3. Drag wipe the first surface of the optic, using Isopropyl Alcohol. We used the little syringes that had been cleaned for the Drag Wipe Event which happened in December, and got fresh Iso out of the bottle which was opened in Dec, and put it into a baked glass jar. The drag wipe procedure was the same as for the December event, except the optic was flat on the bench, in the ring holder.
4. Turn the optic over.
5. Drag wipe the other surface.
6. Align the optic in the guiderod gluing fixture (Step 3 in Section 3.2.1: Applying Guide Rod and Wire Standoff of E970037).
7. Set guiderod and standoff (1 guiderod on one side, 1 standoff on the other, per instructions) against the side of the optic.

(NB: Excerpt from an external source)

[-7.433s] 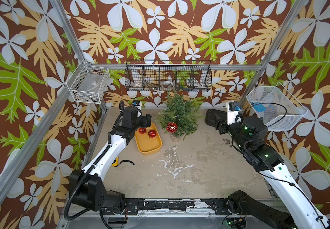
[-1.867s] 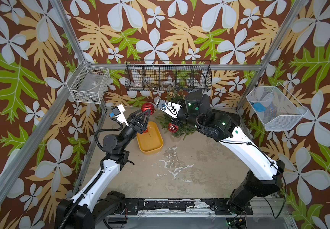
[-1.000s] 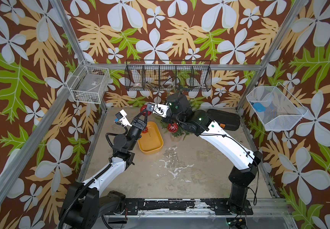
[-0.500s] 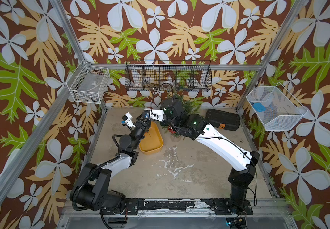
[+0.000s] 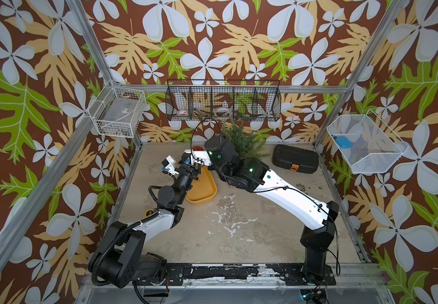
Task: Decorate the small christmas tree with ornaments
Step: Hang an ornament on the christmas tree.
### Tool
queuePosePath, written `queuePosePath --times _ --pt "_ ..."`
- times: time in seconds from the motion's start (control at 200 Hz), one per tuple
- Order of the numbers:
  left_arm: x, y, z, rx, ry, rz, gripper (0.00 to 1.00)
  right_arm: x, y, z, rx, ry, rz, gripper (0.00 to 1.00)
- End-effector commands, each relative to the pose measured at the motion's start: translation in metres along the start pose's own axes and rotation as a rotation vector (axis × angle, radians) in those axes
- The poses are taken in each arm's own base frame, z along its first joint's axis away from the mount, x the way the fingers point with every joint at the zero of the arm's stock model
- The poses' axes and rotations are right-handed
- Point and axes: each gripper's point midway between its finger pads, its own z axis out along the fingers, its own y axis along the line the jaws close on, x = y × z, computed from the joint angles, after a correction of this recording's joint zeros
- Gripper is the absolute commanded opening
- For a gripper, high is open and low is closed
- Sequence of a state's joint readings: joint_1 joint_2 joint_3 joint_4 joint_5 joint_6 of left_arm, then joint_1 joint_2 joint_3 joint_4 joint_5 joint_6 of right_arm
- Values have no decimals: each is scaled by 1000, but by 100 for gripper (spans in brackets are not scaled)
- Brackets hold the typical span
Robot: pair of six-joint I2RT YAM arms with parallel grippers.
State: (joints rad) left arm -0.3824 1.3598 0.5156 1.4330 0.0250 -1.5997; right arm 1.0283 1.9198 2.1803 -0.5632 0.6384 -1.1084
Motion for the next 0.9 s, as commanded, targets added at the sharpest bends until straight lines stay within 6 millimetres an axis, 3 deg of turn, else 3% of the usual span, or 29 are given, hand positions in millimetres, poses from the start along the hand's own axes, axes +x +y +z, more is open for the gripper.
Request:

8.a. Use a microscope mounted on a 3-axis micrometer base to help align the guiderod and standoff to the correct places on the optic (Steps 4-5 of Section 3.2.1). This will be much easier now that we've done it once, but it took a looooooong time.
8.b. We put the optic in 180deg from the way we should, based on the direction of the wedge angle in the upgrade table layout (wedge angle stuff used a "Call a Friend" lifeline. We talked to Koji.) The instructions say to put the guiderod and standoff "above" the scribe lines in the picture on Page 5 of E970037 - the picture has the arms of the fixture crossing over the scribe lines. However, to make the optic hang correctly, we needed to put the guiderod and standoff below the scribe lines. This will be true as long as the arrow scribe line (which marks the skinniest part of the optic, and points to the HR side) is closest to you when the optic is in the fixture, the fixture is laying on the table (not standing up on end) with the micrometer parts to your right. We should put the other ITM into the fixture the other way, so that the arrow is on the far side, and then we'll glue the guiderod and standoff "above" the scribe lines. Mostly this will be helpful so that we can glue in exactly the places the instructions want us to.
8.c. The biggest help was getting a flashlight to help illuminate the scribe lines in the optic while trying to site them in the microscope. If you don't do this, you're pretty much destined to failure, since the lights in the cleanroom aren't all that bright.
8.d. The micrometer mount we were able to find for the microscope has a max travel of 0.5", but the optic is ~1" thick. To find the center of the optic for Step 5 in the guiderod and standoff alignment we had to measure smaller steps, such as bevel-to-end-of-scribe-line, and length-of-scribe-line then end-of-scribe-line-to-other-bevel. Thankfully once we found the total thickness and calculated the center, we were able to measure once bevel-to-center.
9. Apply glue to the guiderod and standoff. We made sure to put this on the "down" side, which once the optic is hung, will be the top of the little rods. This matches the instructions as to which side of the rods to apply the glue on. The instructions do want the glue in the center of the rod though, but since we put the optic in the fixture the wrong way, we couldn't reach the center, so we glued the ends of the rods. We will probably apply another tiny dab of glue on the center of the rod once it's out of the fixture, perhaps while the magnet assemblies are being glued.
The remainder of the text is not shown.